### What you have to do
In the listing below, locate the lines that hold the string "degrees". Copy those lines.

### Source data
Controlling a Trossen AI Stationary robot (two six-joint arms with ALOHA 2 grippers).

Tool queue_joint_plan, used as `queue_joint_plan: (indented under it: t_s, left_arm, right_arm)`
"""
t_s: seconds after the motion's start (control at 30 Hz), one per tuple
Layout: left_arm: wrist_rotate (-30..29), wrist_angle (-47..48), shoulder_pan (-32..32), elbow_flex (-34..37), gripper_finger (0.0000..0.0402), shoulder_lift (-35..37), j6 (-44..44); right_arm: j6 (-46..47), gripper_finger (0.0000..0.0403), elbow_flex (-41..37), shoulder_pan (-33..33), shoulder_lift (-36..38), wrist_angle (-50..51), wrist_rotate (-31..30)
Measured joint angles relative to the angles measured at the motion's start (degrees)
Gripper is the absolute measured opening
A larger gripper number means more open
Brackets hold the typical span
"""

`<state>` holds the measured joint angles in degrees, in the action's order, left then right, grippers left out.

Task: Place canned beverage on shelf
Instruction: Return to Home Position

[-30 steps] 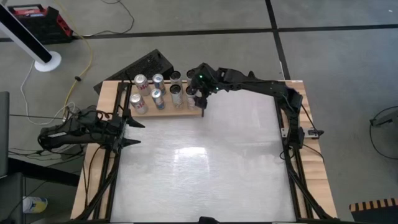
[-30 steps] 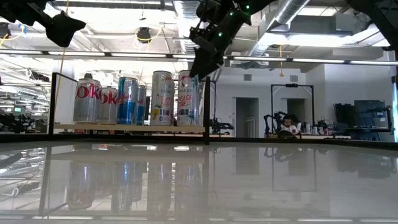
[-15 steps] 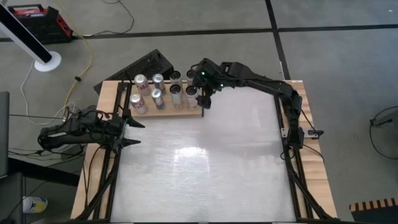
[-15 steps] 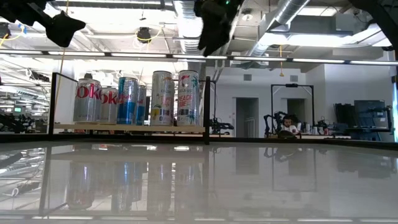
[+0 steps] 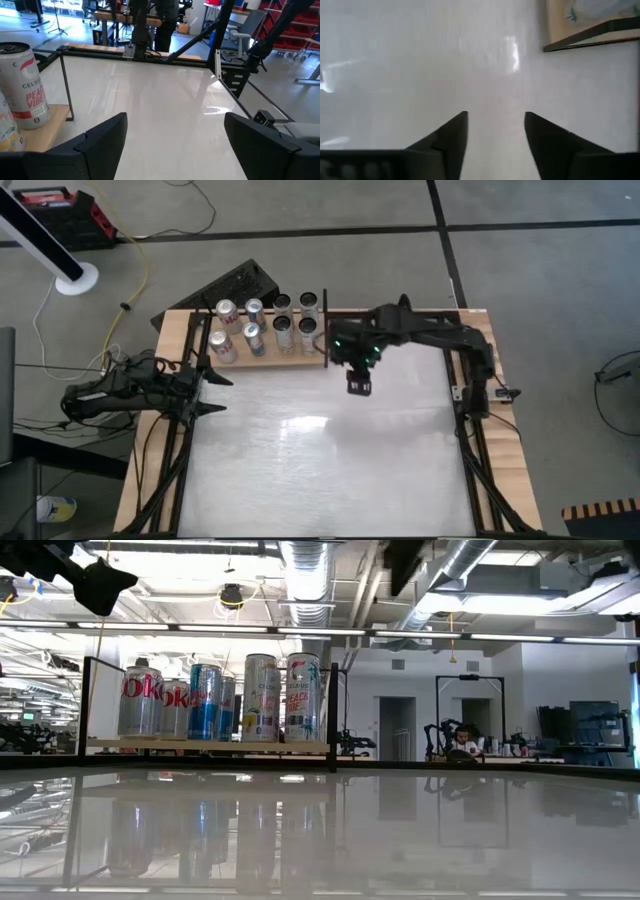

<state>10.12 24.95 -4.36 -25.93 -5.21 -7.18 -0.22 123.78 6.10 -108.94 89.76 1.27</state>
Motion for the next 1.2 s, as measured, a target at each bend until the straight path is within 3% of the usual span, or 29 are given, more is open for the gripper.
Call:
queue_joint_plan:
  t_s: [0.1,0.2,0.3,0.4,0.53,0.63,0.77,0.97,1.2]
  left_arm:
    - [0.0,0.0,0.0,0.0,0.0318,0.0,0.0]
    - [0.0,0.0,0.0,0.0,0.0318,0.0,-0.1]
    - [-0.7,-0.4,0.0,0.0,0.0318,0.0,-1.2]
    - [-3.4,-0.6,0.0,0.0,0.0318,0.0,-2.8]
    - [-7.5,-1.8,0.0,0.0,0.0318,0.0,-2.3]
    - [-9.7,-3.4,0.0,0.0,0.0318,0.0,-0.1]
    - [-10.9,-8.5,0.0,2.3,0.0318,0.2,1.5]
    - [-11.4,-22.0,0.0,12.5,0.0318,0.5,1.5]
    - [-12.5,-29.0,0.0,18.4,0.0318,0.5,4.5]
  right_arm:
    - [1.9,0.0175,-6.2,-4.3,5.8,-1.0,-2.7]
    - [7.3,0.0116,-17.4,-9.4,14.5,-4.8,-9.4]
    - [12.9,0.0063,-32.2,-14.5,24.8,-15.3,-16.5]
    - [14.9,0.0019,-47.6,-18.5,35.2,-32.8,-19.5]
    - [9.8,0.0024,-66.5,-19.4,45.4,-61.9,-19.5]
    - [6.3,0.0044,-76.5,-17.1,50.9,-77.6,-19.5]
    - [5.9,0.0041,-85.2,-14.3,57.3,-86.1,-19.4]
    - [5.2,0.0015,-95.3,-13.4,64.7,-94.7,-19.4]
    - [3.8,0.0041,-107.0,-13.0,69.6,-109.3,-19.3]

### Result for this exercise
Measured joint angles relative to the angles measured at the motion's start (degrees)
`<state>` holds the measured joint angles in degrees, in the action's order, left then right, grippers left out.

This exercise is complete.